- About this exercise:
All lines of the material should be given again exactly.

- Source material:
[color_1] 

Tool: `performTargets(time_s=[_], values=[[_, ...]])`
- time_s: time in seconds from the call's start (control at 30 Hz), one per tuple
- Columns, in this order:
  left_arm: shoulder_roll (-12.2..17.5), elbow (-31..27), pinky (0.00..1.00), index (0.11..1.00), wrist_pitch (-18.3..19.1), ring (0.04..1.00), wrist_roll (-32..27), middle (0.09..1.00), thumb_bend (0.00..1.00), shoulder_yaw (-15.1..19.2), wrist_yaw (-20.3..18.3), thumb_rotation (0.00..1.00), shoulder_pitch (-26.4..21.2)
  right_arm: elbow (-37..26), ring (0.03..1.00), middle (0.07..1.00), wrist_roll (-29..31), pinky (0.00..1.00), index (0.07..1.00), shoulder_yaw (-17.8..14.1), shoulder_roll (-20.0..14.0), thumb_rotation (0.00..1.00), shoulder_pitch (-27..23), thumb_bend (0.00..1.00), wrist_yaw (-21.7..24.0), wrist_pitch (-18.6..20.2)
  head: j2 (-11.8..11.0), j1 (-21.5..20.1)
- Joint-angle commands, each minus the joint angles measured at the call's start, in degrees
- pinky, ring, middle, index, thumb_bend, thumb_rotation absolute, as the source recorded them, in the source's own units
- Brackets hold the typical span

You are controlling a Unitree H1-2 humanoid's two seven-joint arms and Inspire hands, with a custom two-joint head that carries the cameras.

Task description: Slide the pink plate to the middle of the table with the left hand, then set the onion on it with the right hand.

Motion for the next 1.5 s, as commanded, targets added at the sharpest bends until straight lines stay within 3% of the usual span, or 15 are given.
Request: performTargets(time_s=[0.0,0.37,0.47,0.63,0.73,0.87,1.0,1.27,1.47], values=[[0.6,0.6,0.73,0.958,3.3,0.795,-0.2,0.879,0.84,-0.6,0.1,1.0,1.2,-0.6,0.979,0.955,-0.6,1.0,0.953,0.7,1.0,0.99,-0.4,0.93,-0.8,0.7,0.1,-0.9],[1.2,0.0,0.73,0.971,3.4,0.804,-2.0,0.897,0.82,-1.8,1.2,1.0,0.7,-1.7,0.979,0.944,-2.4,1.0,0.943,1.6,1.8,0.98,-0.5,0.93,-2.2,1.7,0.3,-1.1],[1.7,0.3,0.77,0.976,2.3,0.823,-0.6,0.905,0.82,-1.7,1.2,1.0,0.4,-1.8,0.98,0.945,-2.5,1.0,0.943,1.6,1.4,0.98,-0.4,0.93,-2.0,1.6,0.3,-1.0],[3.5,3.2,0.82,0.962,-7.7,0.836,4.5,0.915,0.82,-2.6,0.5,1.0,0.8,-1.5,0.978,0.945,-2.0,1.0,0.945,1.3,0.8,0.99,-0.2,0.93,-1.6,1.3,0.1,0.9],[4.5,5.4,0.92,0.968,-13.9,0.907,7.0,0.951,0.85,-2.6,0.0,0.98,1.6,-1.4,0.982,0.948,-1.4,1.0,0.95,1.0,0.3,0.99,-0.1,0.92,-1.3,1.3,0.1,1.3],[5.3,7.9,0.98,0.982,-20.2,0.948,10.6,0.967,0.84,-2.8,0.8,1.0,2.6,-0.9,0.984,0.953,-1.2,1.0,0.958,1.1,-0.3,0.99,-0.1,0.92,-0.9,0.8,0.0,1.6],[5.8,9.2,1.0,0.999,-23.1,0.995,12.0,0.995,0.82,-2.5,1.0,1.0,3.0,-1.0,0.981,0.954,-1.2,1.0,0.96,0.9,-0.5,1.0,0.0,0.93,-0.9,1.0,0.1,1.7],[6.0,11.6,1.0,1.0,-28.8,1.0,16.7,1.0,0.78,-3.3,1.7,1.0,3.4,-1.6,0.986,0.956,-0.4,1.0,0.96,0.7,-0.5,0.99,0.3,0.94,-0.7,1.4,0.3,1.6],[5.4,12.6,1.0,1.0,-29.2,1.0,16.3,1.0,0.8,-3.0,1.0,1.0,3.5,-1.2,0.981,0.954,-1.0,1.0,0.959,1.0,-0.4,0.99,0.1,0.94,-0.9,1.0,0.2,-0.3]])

- Solution to this task:
[color_1] 

Tool: `performTargets(time_s=[_], values=[[_, ...]])`
- time_s: time in seconds from the call's start (control at 30 Hz), one per tuple
- Columns, in this order:
  left_arm: shoulder_roll (-12.2..17.5), elbow (-31..27), pinky (0.00..1.00), index (0.11..1.00), wrist_pitch (-18.3..19.1), ring (0.04..1.00), wrist_roll (-32..27), middle (0.09..1.00), thumb_bend (0.00..1.00), shoulder_yaw (-15.1..19.2), wrist_yaw (-20.3..18.3), thumb_rotation (0.00..1.00), shoulder_pitch (-26.4..21.2)
  right_arm: elbow (-37..26), ring (0.03..1.00), middle (0.07..1.00), wrist_roll (-29..31), pinky (0.00..1.00), index (0.07..1.00), shoulder_yaw (-17.8..14.1), shoulder_roll (-20.0..14.0), thumb_rotation (0.00..1.00), shoulder_pitch (-27..23), thumb_bend (0.00..1.00), wrist_yaw (-21.7..24.0), wrist_pitch (-18.6..20.2)
  head: j2 (-11.8..11.0), j1 (-21.5..20.1)
- Joint-angle commands, each minus the joint angles measured at the call's start, in degrees
- pinky, ring, middle, index, thumb_bend, thumb_rotation absolute, as the source recorded them, in the source's own units
- Brackets hold the typical span

You are controlling a Unitree H1-2 humanoid's two seven-joint arms and Inspire hands, with a custom two-joint head that carries the cameras.

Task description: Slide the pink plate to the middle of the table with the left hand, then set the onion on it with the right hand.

Motion for the next 1.5 s, as commanded, targets added at the sharpest bends until straight lines stay within 3% of the usual span, or 15 are given.
Request: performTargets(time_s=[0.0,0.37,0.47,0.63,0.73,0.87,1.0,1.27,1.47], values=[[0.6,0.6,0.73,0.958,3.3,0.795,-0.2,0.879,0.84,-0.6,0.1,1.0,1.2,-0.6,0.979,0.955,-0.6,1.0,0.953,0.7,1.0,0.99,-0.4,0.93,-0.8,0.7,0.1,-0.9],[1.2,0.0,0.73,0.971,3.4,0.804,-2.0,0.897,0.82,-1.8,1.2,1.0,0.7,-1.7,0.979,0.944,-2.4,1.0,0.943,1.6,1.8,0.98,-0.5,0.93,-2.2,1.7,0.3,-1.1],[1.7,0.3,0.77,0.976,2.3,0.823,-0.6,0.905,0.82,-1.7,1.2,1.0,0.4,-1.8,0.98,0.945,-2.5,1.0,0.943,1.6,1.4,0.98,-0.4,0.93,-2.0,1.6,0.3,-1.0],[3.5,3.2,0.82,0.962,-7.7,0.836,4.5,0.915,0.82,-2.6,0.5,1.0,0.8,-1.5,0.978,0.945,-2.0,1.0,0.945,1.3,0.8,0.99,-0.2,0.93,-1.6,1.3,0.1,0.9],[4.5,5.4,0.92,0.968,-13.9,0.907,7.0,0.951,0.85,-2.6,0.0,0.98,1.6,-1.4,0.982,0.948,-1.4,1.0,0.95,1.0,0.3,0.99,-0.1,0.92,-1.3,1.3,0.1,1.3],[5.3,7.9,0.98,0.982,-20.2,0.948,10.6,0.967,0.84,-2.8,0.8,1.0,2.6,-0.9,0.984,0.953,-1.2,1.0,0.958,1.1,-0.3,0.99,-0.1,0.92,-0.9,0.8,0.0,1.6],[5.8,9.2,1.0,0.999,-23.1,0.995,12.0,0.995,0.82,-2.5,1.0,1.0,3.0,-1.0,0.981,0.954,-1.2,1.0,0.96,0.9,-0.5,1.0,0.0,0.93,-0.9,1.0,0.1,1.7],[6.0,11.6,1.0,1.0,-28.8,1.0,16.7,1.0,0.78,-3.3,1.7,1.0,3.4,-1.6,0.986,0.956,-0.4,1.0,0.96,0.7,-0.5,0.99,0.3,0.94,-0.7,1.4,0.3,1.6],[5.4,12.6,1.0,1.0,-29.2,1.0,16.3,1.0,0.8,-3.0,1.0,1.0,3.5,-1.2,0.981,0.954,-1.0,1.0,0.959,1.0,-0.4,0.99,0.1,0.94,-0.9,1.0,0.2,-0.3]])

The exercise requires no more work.